Председатель горсовета и двое дюжих «огепеушников», приехавших с уполномоченным из Вологды, угрюмо молчали.

Вывели-таки старого попа из себя. Сухонький, невысокого ростика, он отвечал невозмутимо, скупо. Поначалу сулили ему чуть ли не златые горы, если в «обновленческую» церковь перейдет, на брата указывали — правильно, мол, понимает момент товарищ. Иногда, правда, поправлялись: гражданин поп.

Аркадий, широкоплечий — подрясник по швам трещит, голова в крупных кольцах смоляных волос, отца Андрея помладше едва ли не на двадцать лет, кивал согласно, норовил в агитацию свои слова вставить.

Не проняли посулы старшего Введенского — посыпались угрозы.

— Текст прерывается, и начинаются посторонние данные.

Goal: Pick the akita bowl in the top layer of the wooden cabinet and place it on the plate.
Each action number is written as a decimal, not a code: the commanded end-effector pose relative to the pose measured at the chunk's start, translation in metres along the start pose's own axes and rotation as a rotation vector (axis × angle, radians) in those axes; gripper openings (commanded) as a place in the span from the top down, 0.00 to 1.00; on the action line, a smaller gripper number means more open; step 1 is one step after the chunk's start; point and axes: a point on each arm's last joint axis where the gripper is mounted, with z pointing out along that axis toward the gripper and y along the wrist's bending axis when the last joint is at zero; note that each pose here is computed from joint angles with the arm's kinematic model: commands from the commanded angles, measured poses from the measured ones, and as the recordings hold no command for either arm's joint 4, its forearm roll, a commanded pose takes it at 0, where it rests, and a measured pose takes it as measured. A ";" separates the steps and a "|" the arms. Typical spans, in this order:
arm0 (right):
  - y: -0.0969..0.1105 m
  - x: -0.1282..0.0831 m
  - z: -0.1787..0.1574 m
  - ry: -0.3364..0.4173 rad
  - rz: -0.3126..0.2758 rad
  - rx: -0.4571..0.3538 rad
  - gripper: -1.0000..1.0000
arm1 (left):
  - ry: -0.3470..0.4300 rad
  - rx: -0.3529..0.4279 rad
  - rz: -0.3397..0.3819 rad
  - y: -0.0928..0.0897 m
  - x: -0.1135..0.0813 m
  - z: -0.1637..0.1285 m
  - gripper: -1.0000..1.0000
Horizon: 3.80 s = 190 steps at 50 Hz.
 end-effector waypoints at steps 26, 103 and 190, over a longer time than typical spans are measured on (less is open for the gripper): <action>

И тогда отец Андрей вспылил…

— Вот что! — нарушил тишину пожилой вислоусый «огепеушник» и тяжелыми шагами, заложив руки за спину, стал вымерять горенку. — С сегодняшнего дня храм закрывается, помещение передается горсовету под склад. Постановление…

Он протянул руку, и председатель, услужливо согнувшись, подсунул ему лист бумаги.

— Ознакомься… По просьбам трудящихся.